Far East Hospitality Trust (FEHT) AGM & Thoughts

I attended FEHT AGM this evening which was held at Orchard Parade Hotels.

I had quite a bit of hard time finding the hotel and had mistook it earlier for Orchard hotels which was just right opposite the premise. Thankfully I found it right on time, else I'd be late.




It was my first AGM for 2017 that I had attended (3 more to come this and next week) so the usual procedure applies. All I need to bring was an NRIC and a pen to take note. Unitholders are able to obtain the hardcopy of the Annual Report on site.




The ballroom was surprisingly huge and there were LOTS of attendees, mostly retirees. To be frank, I wasn't sure to see that many people. It almost feels like I am attending a blue chip companies in attendance.

I tried to sit strategically to avoid the throwing of chairs between shareholders and management. Okay, I'm just joking here.




Updates from CEO

The CEO gave his usual updates on the performance and some of the operational updates on the assets. Some of those are new insights to me which is the reason why I'd like to hear from the management first hand by attending these sort of AGM, especially companies that I take it seriously and trying to increase my position with.

The CEO reiterated that the past 3 years have been the most difficult for hospitality industry in the last 10 years. Growth in supply has increased 5.1% CAGR from 2013 to 2017, translating to about 3000 rooms per year which is added across our tiny island.

Gross revenues are divided into 3 segments - 65% master rental from hotel operations, 13% from service apartment and 21% from retail/restaurants/commercial space. By divisional segment, 62% comes from leisure and 38% comes from corporate needs.

There are 3 ongoing AEI activities from the Village Residence in Clarke Quay, Orchard Parade Hotel and Regency House. Without going into the nitty details,  they have managed to add 9 additional retail/commercial space for the Clarke Quay premise and do up the swimming pool and 100 rooms to go for Orchard Parade hotel which will be done in phases with limited disruptions.

The company also has debt of $250m due in Aug this year which has been successfully refinanced this month.

There are 8 potential pipelines from the sponsors that the company can acquire and has the first right of refusal. One of them is the 30% stake JV they had with the sponsor on the Sentosa development which is slated to be completed in 2019 (more on this later).

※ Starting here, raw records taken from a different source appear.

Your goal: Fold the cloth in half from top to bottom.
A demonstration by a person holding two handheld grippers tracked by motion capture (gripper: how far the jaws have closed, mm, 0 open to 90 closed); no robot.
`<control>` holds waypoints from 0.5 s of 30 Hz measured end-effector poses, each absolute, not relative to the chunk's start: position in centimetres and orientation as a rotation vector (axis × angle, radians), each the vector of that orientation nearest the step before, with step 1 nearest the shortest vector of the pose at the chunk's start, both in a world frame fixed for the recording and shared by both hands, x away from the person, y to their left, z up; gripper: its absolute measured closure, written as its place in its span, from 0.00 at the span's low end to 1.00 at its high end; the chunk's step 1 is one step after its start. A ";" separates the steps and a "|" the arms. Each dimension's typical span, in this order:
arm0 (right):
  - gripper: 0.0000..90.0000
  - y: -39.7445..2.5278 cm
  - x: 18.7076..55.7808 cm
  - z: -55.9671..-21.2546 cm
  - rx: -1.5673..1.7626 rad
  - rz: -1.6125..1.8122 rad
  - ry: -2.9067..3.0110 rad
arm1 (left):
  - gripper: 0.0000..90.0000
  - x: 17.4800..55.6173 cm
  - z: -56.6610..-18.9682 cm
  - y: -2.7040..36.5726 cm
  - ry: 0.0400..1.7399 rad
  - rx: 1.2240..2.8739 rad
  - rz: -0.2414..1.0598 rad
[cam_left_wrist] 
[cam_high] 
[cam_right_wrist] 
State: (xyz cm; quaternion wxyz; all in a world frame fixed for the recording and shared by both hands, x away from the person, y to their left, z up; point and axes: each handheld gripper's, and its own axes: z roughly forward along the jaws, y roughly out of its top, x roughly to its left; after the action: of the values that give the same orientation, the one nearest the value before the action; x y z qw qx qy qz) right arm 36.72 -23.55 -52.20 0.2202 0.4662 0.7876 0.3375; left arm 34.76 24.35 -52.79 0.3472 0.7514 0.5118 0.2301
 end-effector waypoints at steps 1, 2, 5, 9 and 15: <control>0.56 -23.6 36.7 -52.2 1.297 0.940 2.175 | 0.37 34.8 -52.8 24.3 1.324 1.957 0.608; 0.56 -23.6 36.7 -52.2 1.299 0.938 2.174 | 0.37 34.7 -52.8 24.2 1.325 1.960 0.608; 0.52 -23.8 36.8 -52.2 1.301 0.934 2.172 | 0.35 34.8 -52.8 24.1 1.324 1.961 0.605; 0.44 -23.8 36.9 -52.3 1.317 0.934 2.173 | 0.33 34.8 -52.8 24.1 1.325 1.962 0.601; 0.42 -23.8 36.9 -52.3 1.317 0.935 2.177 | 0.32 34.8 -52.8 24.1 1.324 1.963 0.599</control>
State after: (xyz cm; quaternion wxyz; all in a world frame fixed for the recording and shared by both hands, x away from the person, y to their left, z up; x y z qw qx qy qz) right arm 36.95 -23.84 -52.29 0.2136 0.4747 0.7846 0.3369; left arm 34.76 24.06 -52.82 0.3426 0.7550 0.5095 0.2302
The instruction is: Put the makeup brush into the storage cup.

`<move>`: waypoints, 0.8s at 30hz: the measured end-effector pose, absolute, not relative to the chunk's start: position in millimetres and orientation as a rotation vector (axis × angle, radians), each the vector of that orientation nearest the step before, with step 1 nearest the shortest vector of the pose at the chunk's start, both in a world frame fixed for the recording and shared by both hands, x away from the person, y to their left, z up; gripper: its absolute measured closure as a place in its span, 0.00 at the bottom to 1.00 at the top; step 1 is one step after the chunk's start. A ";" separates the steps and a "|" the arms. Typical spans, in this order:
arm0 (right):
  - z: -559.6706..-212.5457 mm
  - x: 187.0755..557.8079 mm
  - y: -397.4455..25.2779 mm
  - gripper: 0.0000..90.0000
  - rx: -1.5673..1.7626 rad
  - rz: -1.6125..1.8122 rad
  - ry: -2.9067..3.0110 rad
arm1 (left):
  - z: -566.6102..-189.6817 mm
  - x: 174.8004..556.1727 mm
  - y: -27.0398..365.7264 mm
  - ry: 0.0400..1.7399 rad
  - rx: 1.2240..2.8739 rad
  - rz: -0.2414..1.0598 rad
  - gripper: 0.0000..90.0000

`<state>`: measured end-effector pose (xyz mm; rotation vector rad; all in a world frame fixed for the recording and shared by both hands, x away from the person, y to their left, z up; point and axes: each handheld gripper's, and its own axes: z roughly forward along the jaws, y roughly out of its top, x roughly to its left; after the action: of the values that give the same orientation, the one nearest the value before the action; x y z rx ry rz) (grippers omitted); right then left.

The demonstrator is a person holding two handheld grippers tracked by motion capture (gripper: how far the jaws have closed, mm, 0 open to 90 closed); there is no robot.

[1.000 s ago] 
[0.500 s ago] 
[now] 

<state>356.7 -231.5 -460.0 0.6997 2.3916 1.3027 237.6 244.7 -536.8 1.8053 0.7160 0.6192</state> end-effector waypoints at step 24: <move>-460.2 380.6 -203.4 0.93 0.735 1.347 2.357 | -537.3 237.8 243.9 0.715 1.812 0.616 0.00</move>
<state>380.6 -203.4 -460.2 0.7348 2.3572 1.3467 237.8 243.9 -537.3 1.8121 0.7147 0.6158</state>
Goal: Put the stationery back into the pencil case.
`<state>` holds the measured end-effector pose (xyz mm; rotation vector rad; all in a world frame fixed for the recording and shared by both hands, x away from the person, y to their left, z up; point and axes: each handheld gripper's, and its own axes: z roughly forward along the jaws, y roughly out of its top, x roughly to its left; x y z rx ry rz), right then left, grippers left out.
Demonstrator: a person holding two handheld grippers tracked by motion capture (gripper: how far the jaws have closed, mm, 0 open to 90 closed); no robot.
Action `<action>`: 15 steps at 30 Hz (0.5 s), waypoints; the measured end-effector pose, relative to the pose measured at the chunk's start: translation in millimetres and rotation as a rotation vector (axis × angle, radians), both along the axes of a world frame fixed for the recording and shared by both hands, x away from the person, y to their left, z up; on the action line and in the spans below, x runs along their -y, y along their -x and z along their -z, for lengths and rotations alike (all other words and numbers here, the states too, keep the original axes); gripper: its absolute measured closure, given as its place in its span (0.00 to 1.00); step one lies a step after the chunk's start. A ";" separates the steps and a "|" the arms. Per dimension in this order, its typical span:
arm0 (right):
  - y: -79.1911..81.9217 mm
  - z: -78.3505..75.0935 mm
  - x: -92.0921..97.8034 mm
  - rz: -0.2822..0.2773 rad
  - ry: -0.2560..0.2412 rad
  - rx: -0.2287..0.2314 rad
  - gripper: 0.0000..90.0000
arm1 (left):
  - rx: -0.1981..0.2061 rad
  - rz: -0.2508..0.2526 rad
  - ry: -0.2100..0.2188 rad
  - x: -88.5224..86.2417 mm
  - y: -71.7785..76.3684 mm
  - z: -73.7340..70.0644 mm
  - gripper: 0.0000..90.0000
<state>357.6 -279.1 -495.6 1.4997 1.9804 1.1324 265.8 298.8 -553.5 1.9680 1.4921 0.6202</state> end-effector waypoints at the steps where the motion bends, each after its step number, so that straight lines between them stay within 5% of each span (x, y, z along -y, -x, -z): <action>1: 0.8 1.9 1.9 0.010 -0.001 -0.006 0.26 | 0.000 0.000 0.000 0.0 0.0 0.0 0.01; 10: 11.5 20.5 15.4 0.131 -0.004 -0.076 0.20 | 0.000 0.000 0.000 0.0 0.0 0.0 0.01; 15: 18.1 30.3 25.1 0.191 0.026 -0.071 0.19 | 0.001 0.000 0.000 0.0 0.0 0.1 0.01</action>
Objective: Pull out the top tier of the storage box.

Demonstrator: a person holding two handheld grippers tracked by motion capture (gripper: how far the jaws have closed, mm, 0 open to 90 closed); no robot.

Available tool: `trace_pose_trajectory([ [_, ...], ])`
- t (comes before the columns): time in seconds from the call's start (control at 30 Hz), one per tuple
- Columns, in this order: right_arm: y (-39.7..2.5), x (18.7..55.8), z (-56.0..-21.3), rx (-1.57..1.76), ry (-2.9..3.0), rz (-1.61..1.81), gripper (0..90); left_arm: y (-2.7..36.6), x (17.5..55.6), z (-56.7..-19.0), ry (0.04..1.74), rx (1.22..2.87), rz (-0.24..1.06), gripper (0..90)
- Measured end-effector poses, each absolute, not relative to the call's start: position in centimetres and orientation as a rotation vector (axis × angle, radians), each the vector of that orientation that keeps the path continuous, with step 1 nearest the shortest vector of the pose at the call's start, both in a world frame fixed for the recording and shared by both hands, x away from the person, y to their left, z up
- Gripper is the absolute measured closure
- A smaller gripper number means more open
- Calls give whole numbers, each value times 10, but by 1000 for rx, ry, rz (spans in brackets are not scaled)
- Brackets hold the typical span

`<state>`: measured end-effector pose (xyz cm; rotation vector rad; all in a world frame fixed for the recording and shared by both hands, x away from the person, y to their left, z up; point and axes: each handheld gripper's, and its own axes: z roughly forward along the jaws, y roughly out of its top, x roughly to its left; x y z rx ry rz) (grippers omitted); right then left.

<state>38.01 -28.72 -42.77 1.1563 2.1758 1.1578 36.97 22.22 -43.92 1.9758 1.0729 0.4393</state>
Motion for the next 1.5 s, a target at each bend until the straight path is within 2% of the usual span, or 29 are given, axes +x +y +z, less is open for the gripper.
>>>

The CEO also reiterated that supply is going to taper off from 2018 onwards and they are able to reasonably forecast this because the government has stopped releasing land lease from 2014 onwards for hotel development activities. Service apartment is excluded.

Q&A Session

There were a lot of questions asked and most of them are quite insightful to say the least.

I'll just summarize a few important ones to take note.

1.) There's at least 4 questions being asked on the Sentosa development further, so I have placed this top of the list. This seems to interest most of the attendees.

The Chairman reiterated that the trust currently holds 30% stake while when they are operationally stabilized they will consider buying the rest of the 70% stake from its sponsor. Again, the key word to take note is operationally stabilized and they are often not usually so until the 2nd/3rd year upon commencement.

Sentosa hotels occupancy are typically in the lower range of 75% to 80% but at a higher rate given the tourism proxy to the Sentosa Island. Village Hotel Sentosa are targeted at middle class who wants to stay at Sentosa but at an affordable range. I personally thought it's a good initiative to build that. The hotels at Sentosa are all rather expensive to stay at.

2.) Someone asked upon the valuation of the properties upon the winding down of the leasehold properties. I think there's a huge debate about the leasehold HDB properties and valuation recently that it prompts this question out from the shareholders.

The management shared that their shortest least of the properties is currently the Orchard Parade Hotels which has 45 years lease left. There is a canal down the hotel which belongs to the government so they do not know if they are able to obtain extension upon the expiry. Having said that, the management agreed that 45 years is still far away and it wont be until the last 20 years that the valuation of the properties start accelerating downwards. By then, they would have initiated and known the progress of the extension discussion with the government on the land.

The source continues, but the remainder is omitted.